Essas visões estereotipadas são resultado de preconceitos implícitos que as pessoas não admitem quando perguntadas diretamente, observaram os pesquisadores. “Os estereótipos que retratam a inteligência como uma característica masculina provavelmente reterão as mulheres em uma ampla gama de carreiras de prestígio”, disse o principal autor do estudo, Daniel Storage, professor assistente do Departamento de Psicologia da Universidade de Denver.
“Compreender a prevalência e magnitude desse estereótipo de brilhantismo de gênero pode informar os esforços futuros para aumentar a equidade de gênero nos resultados da carreira”, disse o autor do estudo, Andrei Cimpian, em comunicado à imprensa da Universidade de Nova York. Ele é professor associado do Departamento de Psicologia da NYU.
Para o estudo, os participantes receberam uma tarefa de classificação rápida em um computador. Foram mostradas uma série de fotos e solicitadas a pressionar “E” se estivesse relacionado à categoria masculino ou ao traço de inteligência. Em outros ensaios, os participantes tiveram que pressionar “E” se uma imagem relacionada à mulher inteligente. Os pesquisadores registraram e compararam o momento de suas respostas.
Em cinco estudos, que incluíram mulheres e homens nos EUA, meninas e meninos nos EUA com idades entre 9 e 10 anos e mulheres e homens de 78 outros países, os pesquisadores encontraram respostas mais rápidas e, portanto, um estereótipo implícito que vincula o brilho aos homens mais do que às mulheres. A amplitude desse estereótipo foi “impressionante”, acrescentaram os pesquisadores.
Quando os participantes foram questionados diretamente se os homens eram mais espertos que as mulheres, eles rejeitaram a ideia, observaram os pesquisadores.

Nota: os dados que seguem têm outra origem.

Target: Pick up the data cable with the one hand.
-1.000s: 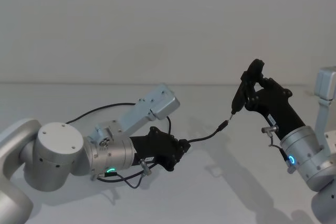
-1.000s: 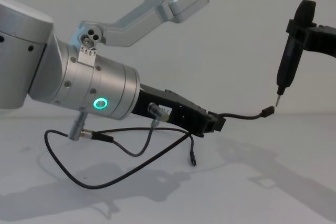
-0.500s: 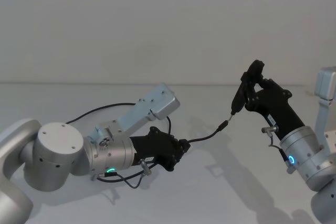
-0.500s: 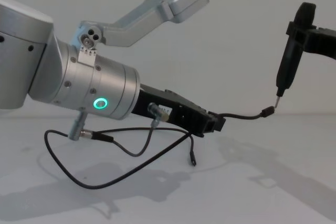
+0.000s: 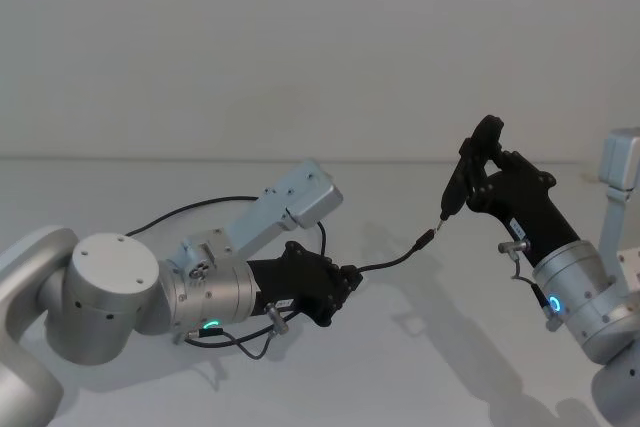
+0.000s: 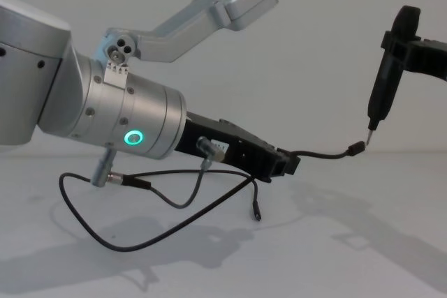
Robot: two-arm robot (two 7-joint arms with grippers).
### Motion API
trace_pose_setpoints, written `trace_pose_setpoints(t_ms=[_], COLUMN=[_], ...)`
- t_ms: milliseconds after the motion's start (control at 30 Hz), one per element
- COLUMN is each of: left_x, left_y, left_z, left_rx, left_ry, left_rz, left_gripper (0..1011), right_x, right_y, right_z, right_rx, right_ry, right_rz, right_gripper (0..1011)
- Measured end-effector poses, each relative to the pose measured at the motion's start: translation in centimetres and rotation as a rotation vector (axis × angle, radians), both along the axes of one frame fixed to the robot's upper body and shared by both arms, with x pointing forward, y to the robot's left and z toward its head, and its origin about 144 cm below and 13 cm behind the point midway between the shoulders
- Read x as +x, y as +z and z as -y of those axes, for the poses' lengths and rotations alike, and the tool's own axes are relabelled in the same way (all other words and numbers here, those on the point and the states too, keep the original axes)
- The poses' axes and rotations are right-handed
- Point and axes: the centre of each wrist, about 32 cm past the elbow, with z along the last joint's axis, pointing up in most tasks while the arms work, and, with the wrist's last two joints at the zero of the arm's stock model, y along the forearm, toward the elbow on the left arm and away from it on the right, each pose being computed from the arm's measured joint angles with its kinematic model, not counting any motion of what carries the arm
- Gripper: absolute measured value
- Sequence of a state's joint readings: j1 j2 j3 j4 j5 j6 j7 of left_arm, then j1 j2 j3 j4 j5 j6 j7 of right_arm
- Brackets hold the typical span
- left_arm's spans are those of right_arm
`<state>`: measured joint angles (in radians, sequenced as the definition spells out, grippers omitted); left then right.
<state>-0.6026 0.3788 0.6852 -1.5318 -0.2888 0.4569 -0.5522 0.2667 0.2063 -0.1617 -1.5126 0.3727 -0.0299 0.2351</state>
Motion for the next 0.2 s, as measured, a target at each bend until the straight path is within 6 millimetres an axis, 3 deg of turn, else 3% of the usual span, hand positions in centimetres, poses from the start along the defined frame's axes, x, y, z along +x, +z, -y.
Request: trace_pose_setpoints(t_ms=[200], left_x=[0.0], left_y=[0.0], left_z=[0.0], left_rx=[0.0], left_ry=[0.0], left_rz=[0.0], left_gripper=[44], right_x=[0.02], right_y=[-0.01], right_z=[0.0], right_rx=[0.001], right_ry=[-0.001], right_rz=[-0.001], right_gripper=[279])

A pesquisadora Tessa Charlesworth, uma aluna de doutorado da Universidade de Harvard, disse: “Uma descoberta particularmente interessante deste trabalho é que, as pessoas dizem explicitamente que associam mulheres ao brilhantismo. No entanto, atitudes implícitas revelaram uma história diferente sobre estereótipos que vêm à mente quando se pensa em brilho”.
O relatório foi publicado em 2 de julho de 2020 no Journal of Experimental Social Psychology.